# AIM OF THE EXERCISE:
An exact copy of the data below is required; return it in full.

# AVAILABLE DATA:
▶

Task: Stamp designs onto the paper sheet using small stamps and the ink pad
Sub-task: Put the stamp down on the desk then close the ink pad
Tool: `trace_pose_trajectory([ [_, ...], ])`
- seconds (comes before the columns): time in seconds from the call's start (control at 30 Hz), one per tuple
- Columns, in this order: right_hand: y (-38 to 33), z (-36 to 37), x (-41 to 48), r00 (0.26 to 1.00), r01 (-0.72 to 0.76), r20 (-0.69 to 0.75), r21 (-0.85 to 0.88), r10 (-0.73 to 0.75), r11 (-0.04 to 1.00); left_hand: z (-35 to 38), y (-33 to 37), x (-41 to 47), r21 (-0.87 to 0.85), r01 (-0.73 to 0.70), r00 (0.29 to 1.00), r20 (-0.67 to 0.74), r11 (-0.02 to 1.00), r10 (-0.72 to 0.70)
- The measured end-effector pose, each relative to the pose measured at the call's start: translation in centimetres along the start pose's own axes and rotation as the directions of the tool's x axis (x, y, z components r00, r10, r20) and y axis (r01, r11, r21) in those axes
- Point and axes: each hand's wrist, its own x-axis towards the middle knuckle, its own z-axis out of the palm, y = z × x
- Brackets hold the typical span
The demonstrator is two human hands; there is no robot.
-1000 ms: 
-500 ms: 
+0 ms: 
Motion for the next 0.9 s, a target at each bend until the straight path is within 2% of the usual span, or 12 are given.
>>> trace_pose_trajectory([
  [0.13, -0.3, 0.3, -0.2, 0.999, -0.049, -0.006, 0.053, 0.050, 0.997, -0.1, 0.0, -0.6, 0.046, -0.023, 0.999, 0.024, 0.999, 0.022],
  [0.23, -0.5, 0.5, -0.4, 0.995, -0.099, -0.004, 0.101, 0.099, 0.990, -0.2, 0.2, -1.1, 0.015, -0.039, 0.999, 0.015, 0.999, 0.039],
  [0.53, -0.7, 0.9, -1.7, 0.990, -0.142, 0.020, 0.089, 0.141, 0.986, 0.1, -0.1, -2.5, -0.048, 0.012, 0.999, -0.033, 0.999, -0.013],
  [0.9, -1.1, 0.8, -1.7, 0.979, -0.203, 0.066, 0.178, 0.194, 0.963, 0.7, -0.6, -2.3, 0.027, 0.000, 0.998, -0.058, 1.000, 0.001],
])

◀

# RESULT:
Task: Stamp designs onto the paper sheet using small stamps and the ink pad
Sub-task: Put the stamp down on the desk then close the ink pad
Tool: `trace_pose_trajectory([ [_, ...], ])`
- seconds (comes before the columns): time in seconds from the call's start (control at 30 Hz), one per tuple
- Columns, in this order: right_hand: y (-38 to 33), z (-36 to 37), x (-41 to 48), r00 (0.26 to 1.00), r01 (-0.72 to 0.76), r20 (-0.69 to 0.75), r21 (-0.85 to 0.88), r10 (-0.73 to 0.75), r11 (-0.04 to 1.00); left_hand: z (-35 to 38), y (-33 to 37), x (-41 to 47), r21 (-0.87 to 0.85), r01 (-0.73 to 0.70), r00 (0.29 to 1.00), r20 (-0.67 to 0.74), r11 (-0.02 to 1.00), r10 (-0.72 to 0.70)
- The measured end-effector pose, each relative to the pose measured at the call's start: translation in centimetres along the start pose's own axes and rotation as the directions of the tool's x axis (x, y, z components r00, r10, r20) and y axis (r01, r11, r21) in those axes
- Point and axes: each hand's wrist, its own x-axis towards the middle knuckle, its own z-axis out of the palm, y = z × x
- Brackets hold the typical span
The demonstrator is two human hands; there is no robot.
-1000 ms: 
-500 ms: 
+0 ms: 
Motion for the next 0.9 s, a target at each bend until the straight path is within 2% of the usual span, or 12 are given.
>>> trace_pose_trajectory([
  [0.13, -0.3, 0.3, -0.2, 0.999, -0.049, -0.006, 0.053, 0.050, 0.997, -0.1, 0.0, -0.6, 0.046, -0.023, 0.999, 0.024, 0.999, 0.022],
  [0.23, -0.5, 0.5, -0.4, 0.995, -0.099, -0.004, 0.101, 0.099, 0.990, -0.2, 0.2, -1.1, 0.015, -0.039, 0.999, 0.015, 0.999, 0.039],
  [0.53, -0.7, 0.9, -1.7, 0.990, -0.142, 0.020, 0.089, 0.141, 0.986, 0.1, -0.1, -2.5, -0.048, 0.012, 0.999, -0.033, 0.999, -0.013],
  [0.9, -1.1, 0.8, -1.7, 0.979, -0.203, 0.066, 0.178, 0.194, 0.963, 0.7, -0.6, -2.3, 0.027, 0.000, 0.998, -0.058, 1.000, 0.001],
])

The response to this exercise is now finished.